Unfortunately, the data are heteroscedastic and therefore one of the linear regression assumptions is violated and I would like to test how the failing of this assumptions affects the results that I have obtained. In particular, in order to test that I would like to generate a vector X with no relationship ($\beta=0$) with $ \tilde{Y}$ and that would make the variance of Y unequal along the range of X (heteroskedasticy). But in doing so, I would like to maitain untouched the values of Y as I believe that the correlation between its columns plays an important role.
Do you have any idea/suggestion on how I can generate such data, please?
I already succeed to generate heteroskedastic data by generating X using a normal distribution and by adding to each column of Y an additional term generated with a normal distribution with mean 0 an variance equal to X, but in this way I am losing the correlation between the columns of Y.
 A: There's a big gain to be gotten by reorganizing your data. Right now, you're treating the wall thickness of each point in the heart as a completely separate dependent variable (DV), when clearly there are meaningful relationships among all these things. Instead, move the position information to $X$, so now you have only one DV. (How to encode the position in $X$ is potentially a deep topic, for which see a textbook on spatial data analysis, but whatever coordinate information you use to identify the positions in the first place is a decent place to start.) Note that you now need to add a subject identifier to $X$ since you now have $m$ rows for each subject instead of just one. Now, you can build one big regression model instead of $m$ small ones.
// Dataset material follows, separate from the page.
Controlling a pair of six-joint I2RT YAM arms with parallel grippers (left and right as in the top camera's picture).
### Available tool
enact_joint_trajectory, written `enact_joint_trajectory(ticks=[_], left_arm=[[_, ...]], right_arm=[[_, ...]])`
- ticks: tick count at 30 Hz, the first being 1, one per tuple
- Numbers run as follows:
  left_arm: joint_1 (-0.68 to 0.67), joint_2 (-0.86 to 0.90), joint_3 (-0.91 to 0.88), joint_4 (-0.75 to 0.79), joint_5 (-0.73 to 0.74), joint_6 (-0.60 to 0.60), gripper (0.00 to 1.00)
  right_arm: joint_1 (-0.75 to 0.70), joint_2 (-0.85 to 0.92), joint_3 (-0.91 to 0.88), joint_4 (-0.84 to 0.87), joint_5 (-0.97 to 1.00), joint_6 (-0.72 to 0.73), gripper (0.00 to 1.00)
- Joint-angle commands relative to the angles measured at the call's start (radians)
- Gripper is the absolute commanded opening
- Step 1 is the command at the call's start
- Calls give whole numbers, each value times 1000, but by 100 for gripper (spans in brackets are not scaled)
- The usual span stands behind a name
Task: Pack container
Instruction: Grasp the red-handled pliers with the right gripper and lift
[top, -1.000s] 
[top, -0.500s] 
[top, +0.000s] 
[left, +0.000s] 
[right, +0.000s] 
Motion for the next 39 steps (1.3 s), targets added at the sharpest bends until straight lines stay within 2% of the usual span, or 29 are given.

You can look at, e.g., the overall effect of age on wall thickness by using a main effect of age, or the effect of age on wall thickness at a particular point on the heart by using an interaction term. You will probably want to use a mixed model where each person gets a random intercept, and perhaps also each position gets a random intercept.
Heteroscedasticity may or may not show up again, which there is no doubt many ways to respond to, but you can avoid it optimistically biasing your conclusions by predictively validating your model instead of relying on significance testing.
A: +1 to @Kodiologist, that's clearly the answer as best we can tell from what has been written.  Moreover, this is by definition an XY problem, since how to generate heteroscedastic data is what you want to do to "test how the failing of this assumptions affects the results that I have obtained".  
That said, I can somewhat address the topic you have specified.  Namely, you cannot generate $X$ data to create a null relationship in which the existing $Y$ data will be heteroscedastic.  You will not be able to do this because heteroscedasticity is in the $Y$ data, and not in the $X$ data.  That's why you have been able to generate new $Y$ data with heteroscedasticity, but have been having trouble replicating the heteroscedasticity by generating pseudo-random $X$ data.  To understand this more fully, it may help you to read my answer here: What does having “constant variance” in a linear regression model mean?
A: Based on this post: sk learn quantile regression
In python you could do this as follows:
import numpy as np
import matplotlib.pyplot as plt

rng = np.random.RandomState(42)
x = np.linspace(start=0, stop=10, num=100)
X = x[:, np.newaxis]
y_true_mean = 10 + 0.5 * x
y_heteroskedastic = y_true_mean + rng.normal(loc=0, scale=0.5 + 0.5 * x, size=x.shape[0])

plt.scatter(X,y_heteroskedastic, label='heteroskedastic data')
plt.plot(X,y_true_mean, '-g', label='true mean')
plt.legend()
plt.show()